Dataset extract START

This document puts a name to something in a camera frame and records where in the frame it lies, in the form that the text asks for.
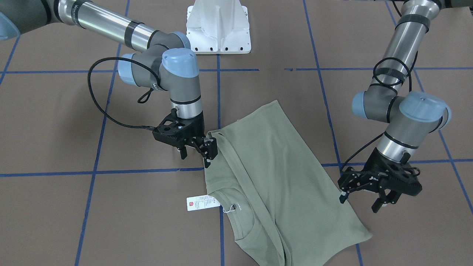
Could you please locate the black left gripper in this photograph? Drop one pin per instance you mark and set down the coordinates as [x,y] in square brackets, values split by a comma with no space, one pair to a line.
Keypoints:
[374,161]

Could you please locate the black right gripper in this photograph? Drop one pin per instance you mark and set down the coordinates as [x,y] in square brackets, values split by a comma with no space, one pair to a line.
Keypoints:
[198,127]

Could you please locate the olive green long-sleeve shirt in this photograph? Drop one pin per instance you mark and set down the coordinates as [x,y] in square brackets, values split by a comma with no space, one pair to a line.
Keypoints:
[282,205]

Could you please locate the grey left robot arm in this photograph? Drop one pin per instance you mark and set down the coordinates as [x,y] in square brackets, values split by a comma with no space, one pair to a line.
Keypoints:
[410,115]

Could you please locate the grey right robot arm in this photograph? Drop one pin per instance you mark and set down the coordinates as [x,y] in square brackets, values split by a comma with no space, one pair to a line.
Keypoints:
[161,62]

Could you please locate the white shirt price tag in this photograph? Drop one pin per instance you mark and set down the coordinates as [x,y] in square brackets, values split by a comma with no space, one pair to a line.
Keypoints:
[201,202]

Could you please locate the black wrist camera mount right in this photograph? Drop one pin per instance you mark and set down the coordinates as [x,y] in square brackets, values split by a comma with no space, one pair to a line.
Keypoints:
[170,131]

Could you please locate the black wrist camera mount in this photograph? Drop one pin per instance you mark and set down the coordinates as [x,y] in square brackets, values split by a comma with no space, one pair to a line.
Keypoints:
[170,131]
[402,178]

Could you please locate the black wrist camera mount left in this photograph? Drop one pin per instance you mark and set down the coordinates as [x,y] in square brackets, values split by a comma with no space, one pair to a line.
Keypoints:
[402,178]

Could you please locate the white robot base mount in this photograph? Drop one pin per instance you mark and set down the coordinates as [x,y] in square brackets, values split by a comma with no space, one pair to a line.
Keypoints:
[218,27]

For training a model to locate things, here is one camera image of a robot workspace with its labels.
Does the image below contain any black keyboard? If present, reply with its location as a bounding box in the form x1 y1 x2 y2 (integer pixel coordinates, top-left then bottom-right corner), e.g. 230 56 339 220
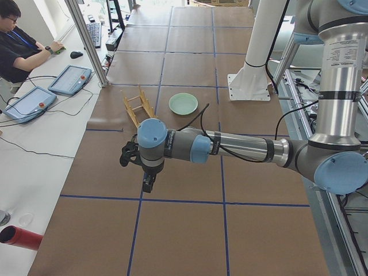
86 22 102 48

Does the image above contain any blue teach pendant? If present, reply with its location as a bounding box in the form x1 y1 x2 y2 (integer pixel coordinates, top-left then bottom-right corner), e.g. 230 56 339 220
48 65 92 95
3 86 57 124

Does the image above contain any mint green plate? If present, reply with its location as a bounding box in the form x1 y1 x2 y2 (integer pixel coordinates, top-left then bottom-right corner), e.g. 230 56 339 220
168 93 198 116

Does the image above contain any aluminium frame post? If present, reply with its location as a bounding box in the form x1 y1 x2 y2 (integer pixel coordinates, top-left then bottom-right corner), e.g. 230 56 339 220
65 0 109 87

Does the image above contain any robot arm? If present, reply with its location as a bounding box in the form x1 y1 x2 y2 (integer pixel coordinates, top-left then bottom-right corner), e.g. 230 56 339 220
120 1 367 195

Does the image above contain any red cylinder bottle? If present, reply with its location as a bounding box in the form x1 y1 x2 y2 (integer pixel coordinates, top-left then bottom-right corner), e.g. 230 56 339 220
1 225 43 251

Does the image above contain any black computer mouse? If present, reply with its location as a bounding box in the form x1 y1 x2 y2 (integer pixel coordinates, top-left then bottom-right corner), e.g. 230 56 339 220
70 51 83 59

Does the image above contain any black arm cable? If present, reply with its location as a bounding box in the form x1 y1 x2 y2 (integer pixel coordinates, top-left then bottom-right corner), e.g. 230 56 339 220
175 103 320 163

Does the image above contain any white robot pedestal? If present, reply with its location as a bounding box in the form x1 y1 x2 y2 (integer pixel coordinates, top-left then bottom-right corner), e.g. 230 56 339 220
228 0 289 101

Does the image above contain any wooden dish rack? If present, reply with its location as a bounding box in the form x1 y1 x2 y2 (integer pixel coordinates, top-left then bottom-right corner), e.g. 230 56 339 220
121 85 158 129

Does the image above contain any seated person black shirt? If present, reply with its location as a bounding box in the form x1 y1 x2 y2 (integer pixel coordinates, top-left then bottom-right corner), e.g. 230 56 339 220
0 0 64 83

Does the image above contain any far blue teach pendant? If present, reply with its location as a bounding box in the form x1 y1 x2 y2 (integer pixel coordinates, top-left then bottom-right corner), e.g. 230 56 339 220
48 65 92 95

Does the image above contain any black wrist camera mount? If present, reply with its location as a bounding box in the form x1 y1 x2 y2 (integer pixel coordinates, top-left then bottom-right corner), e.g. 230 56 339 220
120 134 142 167

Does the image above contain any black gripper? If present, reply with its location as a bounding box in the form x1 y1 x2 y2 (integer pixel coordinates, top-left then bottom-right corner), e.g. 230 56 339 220
142 165 163 193

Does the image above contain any near blue teach pendant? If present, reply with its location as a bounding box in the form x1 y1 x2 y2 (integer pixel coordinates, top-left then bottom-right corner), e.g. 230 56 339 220
3 86 57 124

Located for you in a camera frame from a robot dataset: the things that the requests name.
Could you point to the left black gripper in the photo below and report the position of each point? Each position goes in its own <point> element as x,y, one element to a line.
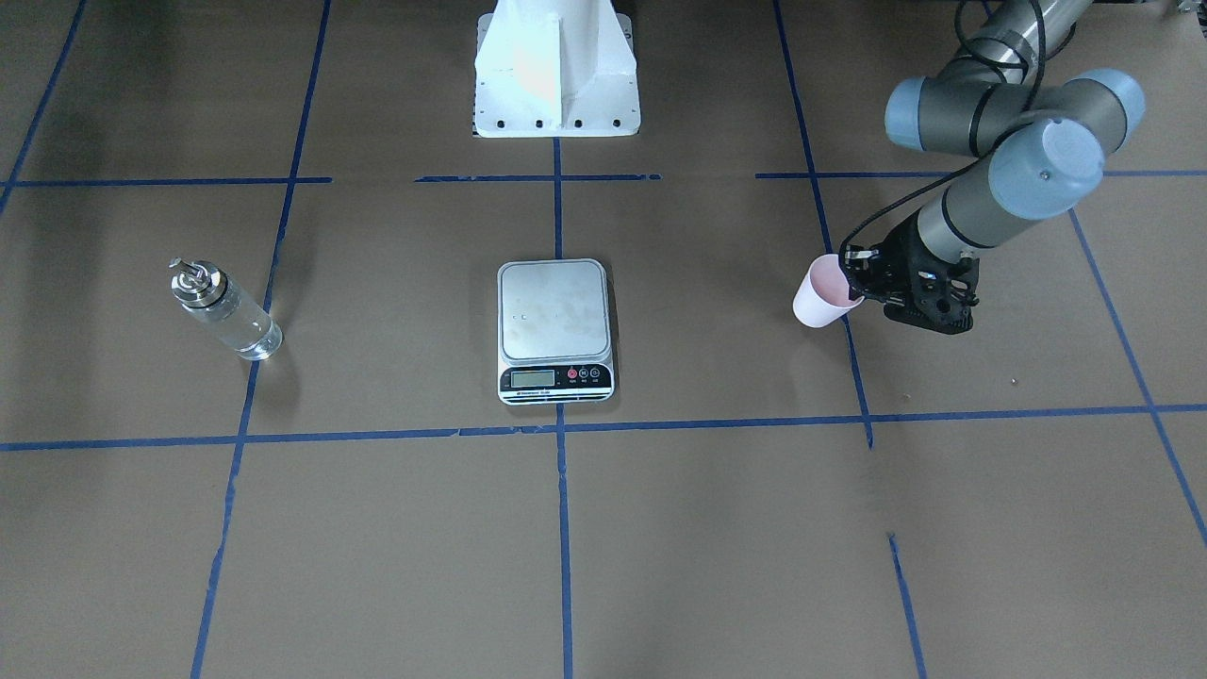
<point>903,255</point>

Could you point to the glass sauce bottle steel top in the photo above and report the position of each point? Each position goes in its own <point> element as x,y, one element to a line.
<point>220,304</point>

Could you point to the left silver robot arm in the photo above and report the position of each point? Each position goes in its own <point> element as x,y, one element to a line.
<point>1034,151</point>

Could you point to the digital kitchen scale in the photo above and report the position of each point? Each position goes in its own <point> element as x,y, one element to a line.
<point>554,334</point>

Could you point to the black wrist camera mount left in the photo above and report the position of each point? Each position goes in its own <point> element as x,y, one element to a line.
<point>934,295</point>

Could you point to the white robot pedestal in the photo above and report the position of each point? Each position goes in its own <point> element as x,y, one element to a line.
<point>555,69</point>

Dataset extract END

What the task asks:
Copy out the preceding entries without a single change, leaving out the pictures.

Result below:
This document puts a name to something in a camera frame and records where in the frame it lies, in the form that the text asks for.
Could you please locate the black left gripper in this photograph? Drop one pin per instance you mark and set down the coordinates as [x,y] in square brackets, values split by a comma with no space, one pair to a line.
Keypoints:
[374,161]

Could you please locate the black right gripper in this photograph? Drop one pin per instance you mark and set down the coordinates as [x,y] in square brackets, values split by a comma with no space, one pair to a line.
Keypoints:
[198,127]

Could you please locate the olive green long-sleeve shirt in this photograph? Drop one pin per instance you mark and set down the coordinates as [x,y] in square brackets, values split by a comma with no space, one pair to a line.
Keypoints:
[282,205]

Could you please locate the grey left robot arm in this photograph? Drop one pin per instance you mark and set down the coordinates as [x,y] in square brackets, values split by a comma with no space, one pair to a line.
Keypoints:
[410,115]

Could you please locate the grey right robot arm in this photograph? Drop one pin per instance you mark and set down the coordinates as [x,y] in square brackets, values split by a comma with no space, one pair to a line.
Keypoints:
[161,62]

Could you please locate the white shirt price tag in this photograph? Drop one pin per instance you mark and set down the coordinates as [x,y] in square brackets, values split by a comma with no space, one pair to a line.
Keypoints:
[201,202]

Could you please locate the black wrist camera mount right in this photograph? Drop one pin per instance you mark and set down the coordinates as [x,y] in square brackets, values split by a comma with no space, one pair to a line.
Keypoints:
[170,131]

Could you please locate the black wrist camera mount in this photograph? Drop one pin per instance you mark and set down the coordinates as [x,y] in square brackets, values split by a comma with no space, one pair to a line.
Keypoints:
[170,131]
[402,178]

Could you please locate the black wrist camera mount left in this photograph? Drop one pin per instance you mark and set down the coordinates as [x,y] in square brackets, values split by a comma with no space, one pair to a line.
Keypoints:
[402,178]

Could you please locate the white robot base mount in this photograph? Drop one pin per instance you mark and set down the coordinates as [x,y] in square brackets, values split by a comma with no space, one pair to a line.
Keypoints:
[218,27]

For training a model to locate things, here is one camera image of a robot workspace with its labels.
Does the image below contain any black keyboard? If present, reply with its location as a bounding box in the form x1 y1 x2 y2 (integer pixel coordinates, top-left then bottom-right corner), e.g. 230 56 339 220
86 22 102 48

Does the image above contain any blue teach pendant? If present, reply with its location as a bounding box in the form x1 y1 x2 y2 (integer pixel coordinates, top-left then bottom-right corner), e.g. 230 56 339 220
48 65 92 95
3 86 57 124

Does the image above contain any mint green plate? If present, reply with its location as a bounding box in the form x1 y1 x2 y2 (integer pixel coordinates, top-left then bottom-right corner), e.g. 230 56 339 220
168 93 198 116

Does the image above contain any aluminium frame post? If present, reply with its location as a bounding box in the form x1 y1 x2 y2 (integer pixel coordinates, top-left then bottom-right corner), e.g. 230 56 339 220
65 0 109 87

Does the image above contain any robot arm? If present, reply with its location as a bounding box in the form x1 y1 x2 y2 (integer pixel coordinates, top-left then bottom-right corner), e.g. 230 56 339 220
120 1 367 195

Does the image above contain any red cylinder bottle? If present, reply with its location as a bounding box in the form x1 y1 x2 y2 (integer pixel coordinates, top-left then bottom-right corner), e.g. 230 56 339 220
1 225 43 251

Does the image above contain any black computer mouse? If present, reply with its location as a bounding box in the form x1 y1 x2 y2 (integer pixel coordinates, top-left then bottom-right corner), e.g. 230 56 339 220
70 51 83 59

Does the image above contain any black arm cable? If present, reply with its location as a bounding box in the form x1 y1 x2 y2 (integer pixel coordinates, top-left then bottom-right corner), e.g. 230 56 339 220
175 103 320 163

Does the image above contain any white robot pedestal? If present, reply with its location as a bounding box in the form x1 y1 x2 y2 (integer pixel coordinates, top-left then bottom-right corner), e.g. 230 56 339 220
228 0 289 101

Does the image above contain any wooden dish rack? If present, reply with its location as a bounding box in the form x1 y1 x2 y2 (integer pixel coordinates, top-left then bottom-right corner), e.g. 230 56 339 220
121 85 158 129

Does the image above contain any seated person black shirt? If present, reply with its location as a bounding box in the form x1 y1 x2 y2 (integer pixel coordinates, top-left then bottom-right corner), e.g. 230 56 339 220
0 0 64 83

Does the image above contain any far blue teach pendant? If present, reply with its location as a bounding box in the form x1 y1 x2 y2 (integer pixel coordinates, top-left then bottom-right corner), e.g. 230 56 339 220
48 65 92 95

Does the image above contain any black wrist camera mount? If present, reply with its location as a bounding box in the form x1 y1 x2 y2 (integer pixel coordinates, top-left then bottom-right corner), e.g. 230 56 339 220
120 134 142 167

Does the image above contain any black gripper? If present, reply with its location as a bounding box in the form x1 y1 x2 y2 (integer pixel coordinates, top-left then bottom-right corner), e.g. 230 56 339 220
142 165 163 193

Does the image above contain any near blue teach pendant? If present, reply with its location as a bounding box in the form x1 y1 x2 y2 (integer pixel coordinates, top-left then bottom-right corner), e.g. 230 56 339 220
3 86 57 124

Located for you in a camera frame from a robot dataset: the things that the requests name.
Could you point to the left black gripper in the photo below and report the position of each point? Each position goes in its own <point> element as x,y, one element to a line.
<point>903,255</point>

Could you point to the glass sauce bottle steel top in the photo above and report the position of each point? Each position goes in its own <point> element as x,y, one element to a line.
<point>220,304</point>

Could you point to the left silver robot arm in the photo above and report the position of each point? Each position goes in its own <point> element as x,y, one element to a line.
<point>1034,151</point>

Could you point to the digital kitchen scale in the photo above and report the position of each point? Each position goes in its own <point> element as x,y, one element to a line.
<point>554,334</point>

Could you point to the black wrist camera mount left in the photo above and report the position of each point? Each position goes in its own <point> element as x,y, one element to a line.
<point>934,295</point>

Could you point to the white robot pedestal in the photo above and report the position of each point? Each position goes in its own <point> element as x,y, one element to a line.
<point>555,69</point>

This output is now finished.